It depends if you give more weight to human history and the politics of calendars, or to Earth-scale physics.
Ah that doesn't make much sense. Newton's birth was human history… the calendar is a human construct.
You could tick off any number of "legitimate" dates using the Chinese calendar, or Mayan calendar, or the Talmudic calendar, etc., etc.
Of course they would all be referring to the same specific moment in time.
What does make sense is
“Imagine a world in which we are all enlightened by objective truths rather than offended by them."
But if you want to be bitch about Newton, there are a few handles there ;- )
Wasn't he that freaky alchemist and ruthless Warden of the Mint and some say mad as a hatter
(they even claim to have the hair clip that proves it.)
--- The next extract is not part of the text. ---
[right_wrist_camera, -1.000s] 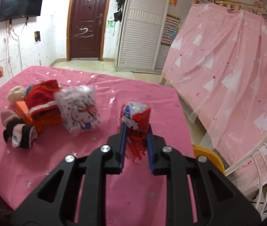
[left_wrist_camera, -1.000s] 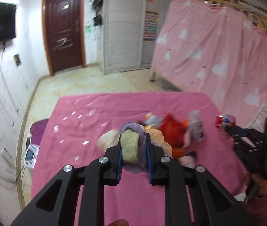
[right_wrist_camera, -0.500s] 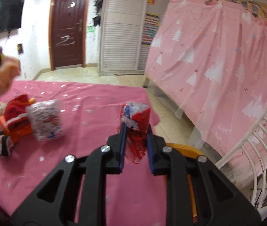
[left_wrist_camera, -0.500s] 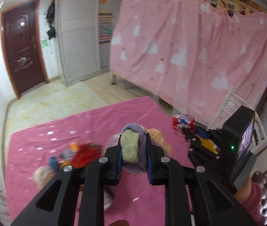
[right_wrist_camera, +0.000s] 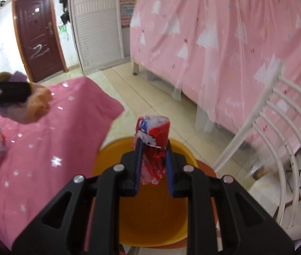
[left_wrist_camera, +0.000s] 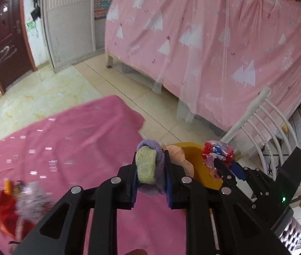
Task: Collect trash
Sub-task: 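Carry both items to the yellow bucket and open both tools over it, then move both tools back over the table items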
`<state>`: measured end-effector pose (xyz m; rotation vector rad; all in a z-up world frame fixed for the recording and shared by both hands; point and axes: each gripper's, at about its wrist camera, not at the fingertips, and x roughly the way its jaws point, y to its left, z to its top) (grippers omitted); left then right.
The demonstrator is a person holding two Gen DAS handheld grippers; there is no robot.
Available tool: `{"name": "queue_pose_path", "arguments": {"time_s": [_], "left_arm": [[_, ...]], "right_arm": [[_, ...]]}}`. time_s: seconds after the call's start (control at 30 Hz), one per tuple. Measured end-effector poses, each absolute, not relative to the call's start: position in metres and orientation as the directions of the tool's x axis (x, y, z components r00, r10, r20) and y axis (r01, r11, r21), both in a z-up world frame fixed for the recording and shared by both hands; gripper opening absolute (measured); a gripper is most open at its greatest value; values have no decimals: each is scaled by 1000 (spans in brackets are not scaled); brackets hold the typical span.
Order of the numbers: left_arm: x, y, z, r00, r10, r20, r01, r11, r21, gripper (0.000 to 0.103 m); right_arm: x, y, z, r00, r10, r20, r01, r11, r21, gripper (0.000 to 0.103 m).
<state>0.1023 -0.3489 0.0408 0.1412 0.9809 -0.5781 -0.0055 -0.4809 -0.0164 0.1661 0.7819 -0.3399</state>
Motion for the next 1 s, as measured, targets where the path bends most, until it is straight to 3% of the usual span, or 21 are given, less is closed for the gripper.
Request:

But then that's one of the beauties of science, it's about the evidence collected and the scientific contributions themselves,
not so much about the person… well at least in the best of all worlds :coolsmirk:
I simply get annoyed at some people's reaction to atheist comments that are far less objectionable than religious comments that are made toward atheism every day. But no matter how aggressive and downright fear-mongering theists' remarks are they are accepted and few people make a point about their objectionable content or tone.
Yet when non-believers make comments--usually far less aggressive--they are excoriated for them, as if they were upsetting some kind of accepted standard that allows believers to say anything they wish while non-believers are treated as pariahs for expressing an opposing view.
Exactly! I'm always surprised when people describe, for example, Richard Dawkins as being abrasive, aggressive, arrogant, etc. In reality, Dawkins' is rather soft-spoken, extremely polite, and he rarely ever raises his voice. He criticizes religion because, well, religion need to be criticized. It amazes me when Dawkins debates a theist calmly and politely while the theist acts cranky and childish--and then people say Dawkins was mean and disrespectful.
Talk about a double standard!
Newton made many contributions. But THE world changing contribution was Principia.
And, indeed, Tyson seems to think Newton did Principia before he turned 26. He lays out his imagined time here: My Man, Sir Isaac Newton.
Tyson says a friend asked Newton why do planets orbit in ellipses? Newton supposedly said I don’t know, I’ll get back to you. Newton goes home, invents integral and differential calculus. And then comes back with the answer. And then Newton turns 26.
It was in Principia that Newton explained elliptical orbit as well as Kepler’s laws. And it was Edmund Halley’s famous question on the shape of orbits that prompted Newton to write Principia.
Halley asked the question in 1684 when Newton was in his 40s.
There is so much wrong with Tyson’s imagined timeline and his claims regarding Isaac Newton. See historian Thony Christie’s critique: Why doesn’t he just shut up?
In a nut shell, Tyson has Newton single handedly doing in two months on a dare what were actually the collaborative efforts of many people over many years.